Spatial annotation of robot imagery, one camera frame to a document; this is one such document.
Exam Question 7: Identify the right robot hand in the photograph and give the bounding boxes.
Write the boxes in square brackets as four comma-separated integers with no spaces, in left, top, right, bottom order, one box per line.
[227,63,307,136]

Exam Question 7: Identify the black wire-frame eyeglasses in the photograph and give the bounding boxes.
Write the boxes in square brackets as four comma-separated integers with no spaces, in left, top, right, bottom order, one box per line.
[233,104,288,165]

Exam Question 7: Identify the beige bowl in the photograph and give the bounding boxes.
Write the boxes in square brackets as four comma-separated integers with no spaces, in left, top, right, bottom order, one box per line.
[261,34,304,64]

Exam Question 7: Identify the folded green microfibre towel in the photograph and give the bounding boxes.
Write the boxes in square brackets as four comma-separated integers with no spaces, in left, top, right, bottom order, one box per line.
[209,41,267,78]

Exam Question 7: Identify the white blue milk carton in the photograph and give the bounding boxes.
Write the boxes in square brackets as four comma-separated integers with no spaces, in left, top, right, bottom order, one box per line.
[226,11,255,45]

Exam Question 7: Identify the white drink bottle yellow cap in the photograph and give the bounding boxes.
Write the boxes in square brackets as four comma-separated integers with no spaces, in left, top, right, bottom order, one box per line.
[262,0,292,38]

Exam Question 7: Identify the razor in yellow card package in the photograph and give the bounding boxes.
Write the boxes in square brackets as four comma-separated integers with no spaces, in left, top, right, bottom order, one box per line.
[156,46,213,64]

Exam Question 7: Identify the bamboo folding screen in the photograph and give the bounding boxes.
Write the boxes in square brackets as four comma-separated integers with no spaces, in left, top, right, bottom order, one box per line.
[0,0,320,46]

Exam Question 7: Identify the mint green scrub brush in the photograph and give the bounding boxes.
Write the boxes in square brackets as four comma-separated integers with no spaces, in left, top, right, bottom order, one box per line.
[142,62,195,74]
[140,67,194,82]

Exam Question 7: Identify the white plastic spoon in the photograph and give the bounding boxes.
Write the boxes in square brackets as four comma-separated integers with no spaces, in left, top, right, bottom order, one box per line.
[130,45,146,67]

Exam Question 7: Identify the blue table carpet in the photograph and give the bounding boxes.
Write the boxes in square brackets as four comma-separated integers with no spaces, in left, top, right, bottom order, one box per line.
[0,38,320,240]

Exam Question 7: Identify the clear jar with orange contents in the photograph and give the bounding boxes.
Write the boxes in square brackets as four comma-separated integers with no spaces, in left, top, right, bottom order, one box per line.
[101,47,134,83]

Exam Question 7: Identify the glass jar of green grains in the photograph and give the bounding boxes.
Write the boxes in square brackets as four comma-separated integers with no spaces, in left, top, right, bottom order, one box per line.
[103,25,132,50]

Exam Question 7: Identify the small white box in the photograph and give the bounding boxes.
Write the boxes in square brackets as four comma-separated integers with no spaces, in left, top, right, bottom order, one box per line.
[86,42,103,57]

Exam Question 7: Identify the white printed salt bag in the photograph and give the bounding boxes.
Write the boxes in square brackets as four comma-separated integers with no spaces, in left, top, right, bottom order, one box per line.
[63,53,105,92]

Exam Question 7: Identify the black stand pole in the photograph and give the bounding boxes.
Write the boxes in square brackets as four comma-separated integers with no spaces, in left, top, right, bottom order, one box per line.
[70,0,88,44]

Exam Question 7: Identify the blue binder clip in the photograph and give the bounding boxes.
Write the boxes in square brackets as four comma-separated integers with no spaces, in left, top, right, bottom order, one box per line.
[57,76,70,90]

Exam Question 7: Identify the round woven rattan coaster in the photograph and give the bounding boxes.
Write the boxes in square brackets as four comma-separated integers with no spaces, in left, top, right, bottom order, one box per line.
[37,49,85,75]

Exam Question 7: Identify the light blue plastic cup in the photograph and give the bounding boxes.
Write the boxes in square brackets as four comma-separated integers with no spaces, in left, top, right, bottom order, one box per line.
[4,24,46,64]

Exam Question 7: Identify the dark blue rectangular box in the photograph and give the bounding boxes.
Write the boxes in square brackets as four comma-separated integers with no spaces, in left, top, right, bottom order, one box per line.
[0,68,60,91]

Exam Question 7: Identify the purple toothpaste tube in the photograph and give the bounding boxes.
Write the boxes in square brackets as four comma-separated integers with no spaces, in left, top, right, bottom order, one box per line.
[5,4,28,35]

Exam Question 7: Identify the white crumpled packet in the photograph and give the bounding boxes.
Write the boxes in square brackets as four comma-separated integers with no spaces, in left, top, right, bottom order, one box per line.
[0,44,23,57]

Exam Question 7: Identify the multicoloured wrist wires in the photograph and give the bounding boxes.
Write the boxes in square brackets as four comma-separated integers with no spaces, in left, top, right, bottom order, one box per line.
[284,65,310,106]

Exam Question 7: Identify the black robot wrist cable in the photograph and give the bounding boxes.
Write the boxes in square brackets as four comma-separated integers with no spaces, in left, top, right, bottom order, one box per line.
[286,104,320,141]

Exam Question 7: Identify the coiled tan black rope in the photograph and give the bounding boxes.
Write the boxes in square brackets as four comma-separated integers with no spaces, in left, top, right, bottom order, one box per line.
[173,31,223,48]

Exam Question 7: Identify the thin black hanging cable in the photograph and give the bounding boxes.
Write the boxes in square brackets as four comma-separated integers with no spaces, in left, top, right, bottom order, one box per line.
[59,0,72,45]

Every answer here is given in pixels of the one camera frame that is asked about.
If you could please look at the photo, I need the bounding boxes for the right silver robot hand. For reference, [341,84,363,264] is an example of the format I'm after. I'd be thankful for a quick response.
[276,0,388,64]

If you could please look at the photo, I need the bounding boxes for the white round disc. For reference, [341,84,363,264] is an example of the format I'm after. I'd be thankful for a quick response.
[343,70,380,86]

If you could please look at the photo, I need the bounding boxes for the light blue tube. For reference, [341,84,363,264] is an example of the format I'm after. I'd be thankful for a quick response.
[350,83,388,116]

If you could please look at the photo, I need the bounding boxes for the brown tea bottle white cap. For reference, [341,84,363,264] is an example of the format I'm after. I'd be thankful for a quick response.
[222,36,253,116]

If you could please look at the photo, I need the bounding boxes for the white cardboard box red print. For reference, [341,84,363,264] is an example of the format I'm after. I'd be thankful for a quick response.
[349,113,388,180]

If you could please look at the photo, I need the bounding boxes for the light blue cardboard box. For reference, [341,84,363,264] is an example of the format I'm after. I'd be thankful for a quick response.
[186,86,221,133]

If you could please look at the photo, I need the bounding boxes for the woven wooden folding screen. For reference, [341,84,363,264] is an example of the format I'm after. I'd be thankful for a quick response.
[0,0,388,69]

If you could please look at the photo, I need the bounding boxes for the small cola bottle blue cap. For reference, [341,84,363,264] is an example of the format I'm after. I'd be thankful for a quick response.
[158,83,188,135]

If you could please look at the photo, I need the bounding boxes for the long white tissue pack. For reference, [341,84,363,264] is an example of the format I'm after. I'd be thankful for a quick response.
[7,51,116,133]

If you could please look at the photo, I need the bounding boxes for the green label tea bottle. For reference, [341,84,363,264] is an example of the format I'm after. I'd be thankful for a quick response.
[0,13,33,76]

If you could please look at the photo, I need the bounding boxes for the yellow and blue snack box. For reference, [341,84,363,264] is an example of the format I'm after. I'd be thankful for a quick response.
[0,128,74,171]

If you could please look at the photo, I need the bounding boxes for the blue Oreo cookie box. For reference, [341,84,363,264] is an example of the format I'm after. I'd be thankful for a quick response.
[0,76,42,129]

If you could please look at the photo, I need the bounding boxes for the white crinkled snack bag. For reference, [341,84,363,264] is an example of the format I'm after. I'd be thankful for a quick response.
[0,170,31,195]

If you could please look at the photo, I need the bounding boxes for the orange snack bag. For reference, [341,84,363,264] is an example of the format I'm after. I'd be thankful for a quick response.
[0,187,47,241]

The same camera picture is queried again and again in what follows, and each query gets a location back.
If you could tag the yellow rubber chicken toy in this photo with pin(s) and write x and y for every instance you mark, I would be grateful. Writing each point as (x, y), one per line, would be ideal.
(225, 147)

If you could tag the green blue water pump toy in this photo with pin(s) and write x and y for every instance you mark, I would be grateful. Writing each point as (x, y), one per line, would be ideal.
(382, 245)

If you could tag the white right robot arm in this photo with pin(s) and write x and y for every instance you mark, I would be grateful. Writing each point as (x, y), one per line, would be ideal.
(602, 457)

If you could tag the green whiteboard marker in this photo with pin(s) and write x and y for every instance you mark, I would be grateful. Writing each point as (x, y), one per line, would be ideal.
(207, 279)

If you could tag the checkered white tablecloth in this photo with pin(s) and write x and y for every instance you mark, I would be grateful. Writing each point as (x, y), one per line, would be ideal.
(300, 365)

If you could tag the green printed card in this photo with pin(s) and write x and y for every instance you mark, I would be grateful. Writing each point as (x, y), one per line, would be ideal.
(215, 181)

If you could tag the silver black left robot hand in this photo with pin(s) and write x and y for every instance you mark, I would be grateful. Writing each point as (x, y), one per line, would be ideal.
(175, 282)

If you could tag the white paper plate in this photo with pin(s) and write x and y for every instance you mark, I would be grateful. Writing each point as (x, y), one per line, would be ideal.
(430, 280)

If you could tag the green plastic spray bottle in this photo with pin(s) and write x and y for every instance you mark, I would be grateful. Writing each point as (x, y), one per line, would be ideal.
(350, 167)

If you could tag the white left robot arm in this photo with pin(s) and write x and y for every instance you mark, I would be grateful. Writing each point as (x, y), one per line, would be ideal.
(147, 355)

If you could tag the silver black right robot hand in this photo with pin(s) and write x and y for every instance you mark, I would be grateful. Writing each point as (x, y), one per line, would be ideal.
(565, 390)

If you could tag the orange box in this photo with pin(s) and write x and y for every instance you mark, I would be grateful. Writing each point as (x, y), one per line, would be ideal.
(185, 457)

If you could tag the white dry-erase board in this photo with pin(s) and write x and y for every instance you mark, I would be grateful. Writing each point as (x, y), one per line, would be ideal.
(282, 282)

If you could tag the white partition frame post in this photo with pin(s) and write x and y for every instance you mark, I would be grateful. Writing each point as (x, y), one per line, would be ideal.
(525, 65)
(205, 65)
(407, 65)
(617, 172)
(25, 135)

───

For each line of the data that includes the word "wrist", return a copy of it.

Exam Question 7: Identify the multicoloured wrist wires in the photograph and give the bounding boxes.
Exam Question 7: Identify the black robot wrist cable in the photograph and give the bounding boxes.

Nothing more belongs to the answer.